[Exercise goal]:
Your job is to retype all of the data word for word, leaving every image out.

[Dataset excerpt]:
****
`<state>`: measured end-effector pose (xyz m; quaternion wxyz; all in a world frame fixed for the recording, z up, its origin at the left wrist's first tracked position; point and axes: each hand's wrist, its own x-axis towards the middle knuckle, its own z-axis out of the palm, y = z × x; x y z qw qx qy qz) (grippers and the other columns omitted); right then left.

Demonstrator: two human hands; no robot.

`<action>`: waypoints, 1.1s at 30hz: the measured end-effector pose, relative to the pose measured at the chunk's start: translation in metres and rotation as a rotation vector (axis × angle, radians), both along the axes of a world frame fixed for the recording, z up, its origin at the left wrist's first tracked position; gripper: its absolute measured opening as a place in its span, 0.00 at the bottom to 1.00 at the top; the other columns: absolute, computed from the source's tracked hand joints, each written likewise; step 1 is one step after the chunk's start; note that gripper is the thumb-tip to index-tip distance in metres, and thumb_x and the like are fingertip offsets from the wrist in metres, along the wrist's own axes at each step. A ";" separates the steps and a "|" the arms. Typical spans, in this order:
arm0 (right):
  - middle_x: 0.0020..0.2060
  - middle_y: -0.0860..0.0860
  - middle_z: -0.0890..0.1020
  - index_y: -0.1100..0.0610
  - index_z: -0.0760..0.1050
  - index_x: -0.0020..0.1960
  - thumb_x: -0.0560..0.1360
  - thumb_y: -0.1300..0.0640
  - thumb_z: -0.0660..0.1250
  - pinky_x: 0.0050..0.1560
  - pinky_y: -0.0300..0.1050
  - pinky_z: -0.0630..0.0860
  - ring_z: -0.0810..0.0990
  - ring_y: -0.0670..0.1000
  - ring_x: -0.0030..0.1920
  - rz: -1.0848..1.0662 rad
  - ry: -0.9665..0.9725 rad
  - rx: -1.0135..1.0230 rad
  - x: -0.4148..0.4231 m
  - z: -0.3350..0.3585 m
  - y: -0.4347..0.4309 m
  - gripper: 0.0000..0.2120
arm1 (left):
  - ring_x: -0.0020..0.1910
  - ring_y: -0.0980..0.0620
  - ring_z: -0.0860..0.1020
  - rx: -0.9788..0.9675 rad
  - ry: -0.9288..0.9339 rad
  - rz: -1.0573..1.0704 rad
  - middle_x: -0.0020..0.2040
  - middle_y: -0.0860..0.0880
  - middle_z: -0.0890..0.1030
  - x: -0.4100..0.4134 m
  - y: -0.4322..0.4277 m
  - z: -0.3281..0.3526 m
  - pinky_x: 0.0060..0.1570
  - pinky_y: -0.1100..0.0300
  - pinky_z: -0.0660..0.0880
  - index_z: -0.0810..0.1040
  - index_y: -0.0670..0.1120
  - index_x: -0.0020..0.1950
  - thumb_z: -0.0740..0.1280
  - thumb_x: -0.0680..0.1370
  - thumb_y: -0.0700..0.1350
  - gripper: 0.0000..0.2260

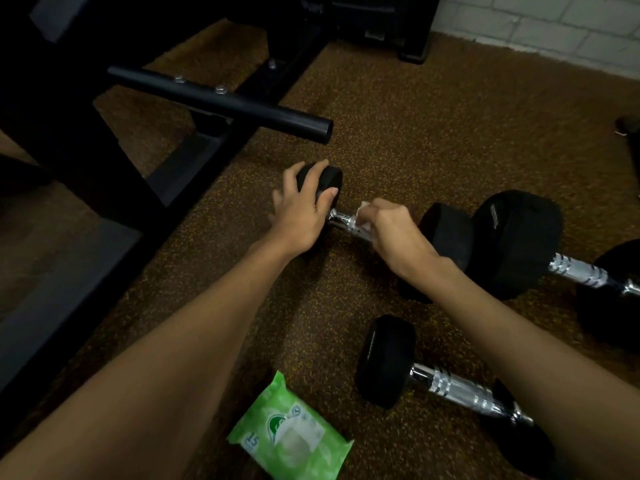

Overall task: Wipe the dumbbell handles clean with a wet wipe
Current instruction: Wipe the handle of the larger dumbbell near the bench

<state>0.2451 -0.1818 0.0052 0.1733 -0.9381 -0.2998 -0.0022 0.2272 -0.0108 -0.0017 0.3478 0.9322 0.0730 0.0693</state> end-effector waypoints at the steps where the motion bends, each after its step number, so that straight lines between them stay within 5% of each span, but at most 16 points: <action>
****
[Task output]:
`<state>`: measured end-effector pose (xyz m; quaternion wxyz; all in a world frame fixed for the recording, z up, its origin at the left wrist's first tracked position; point and axes: each hand's wrist, its own x-axis towards the middle knuckle, its own z-axis out of the palm, y = z × x; x y z qw qx qy qz) (grippers and the other columns omitted); right then left.

Demonstrator: two human hands; no robot.

`<action>`: waypoints, 1.1s at 30hz: the measured end-effector pose, relative to the pose measured at the chunk's start: translation in metres and rotation as a rotation vector (axis × angle, radians), both along the axes of a world frame fixed for the recording, z up, its origin at the left wrist's first tracked position; gripper: its absolute measured opening as a place in its span, 0.00 at the bottom to 1.00 at the top; the other columns: absolute, computed from the source's tracked hand joints, each written likewise; step 1 is one step after the chunk's start; note that gripper is the thumb-tip to index-tip distance in metres, and thumb_x and the like are fingertip offsets from the wrist in metres, along the wrist's own axes at each step. A ";" separates the steps and a "|" the arms. Typical spans, in this order:
arm0 (right):
  - middle_x: 0.0020..0.2060
  - middle_y: -0.0860..0.0860
  - middle_z: -0.0890..0.1020
  - index_y: -0.1100..0.0610
  - index_z: -0.0760..0.1050
  - index_x: -0.0020..0.1960
  - thumb_x: -0.0560..0.1360
  - thumb_y: -0.1300..0.0640
  - thumb_z: -0.0660..0.1250
  - pinky_x: 0.0050..0.1560
  - pinky_y: -0.0300..0.1050
  - pinky_z: -0.0630..0.0860
  - ring_z: -0.0810..0.0990
  - ring_y: -0.0670..0.1000
  - ring_x: -0.0030..0.1920
  - rz: -1.0848..1.0662 rad
  - ry: -0.9665..0.9725 rad
  - rx: -1.0135..1.0230 rad
  - x: -0.4148..0.4231 m
  - z: -0.3350..0.3585 m
  - y: -0.4347..0.4309 m
  - gripper: 0.0000..0.2120
arm1 (left):
  - ring_x: -0.0020..0.1910
  - ring_y: -0.0980..0.0620
  - ring_z: -0.0860..0.1020
  - rx: -0.9788..0.9675 rad
  - ry: -0.9288..0.9339 rad
  - rz: -1.0573..1.0704 rad
  - middle_x: -0.0020..0.2040
  - middle_y: -0.0860..0.0880
  - middle_z: -0.0890..0.1030
  - x: -0.4100..0.4134 m
  - y: -0.4322..0.4277 m
  - z: -0.3281..0.3526 m
  - pinky_x: 0.0060..0.1570
  - pinky_y: -0.1100..0.0300
  - pinky_z: -0.0660..0.0880
  - index_z: -0.0810..0.1040
  - index_y: -0.0670..0.1120
  - index_x: -0.0020..0.1950
  - thumb_z: -0.0740..0.1280
  - thumb_x: -0.0680..0.1370
  - thumb_y: -0.0700..0.1350
  - gripper: 0.0000..0.2260


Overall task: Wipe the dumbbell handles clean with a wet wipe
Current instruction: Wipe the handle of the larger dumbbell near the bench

<state>0.2451 -0.1818 0.0052 0.1733 -0.9381 -0.2998 -0.0022 0.2272 -0.0108 -0.0017 0.3478 0.9322 0.0730 0.0693</state> end-effector waypoints at the steps where the motion bends, each after its step number, so that straight lines between them stay within 5% of each span, but at most 16 points: <action>

There is no more output for this exercise.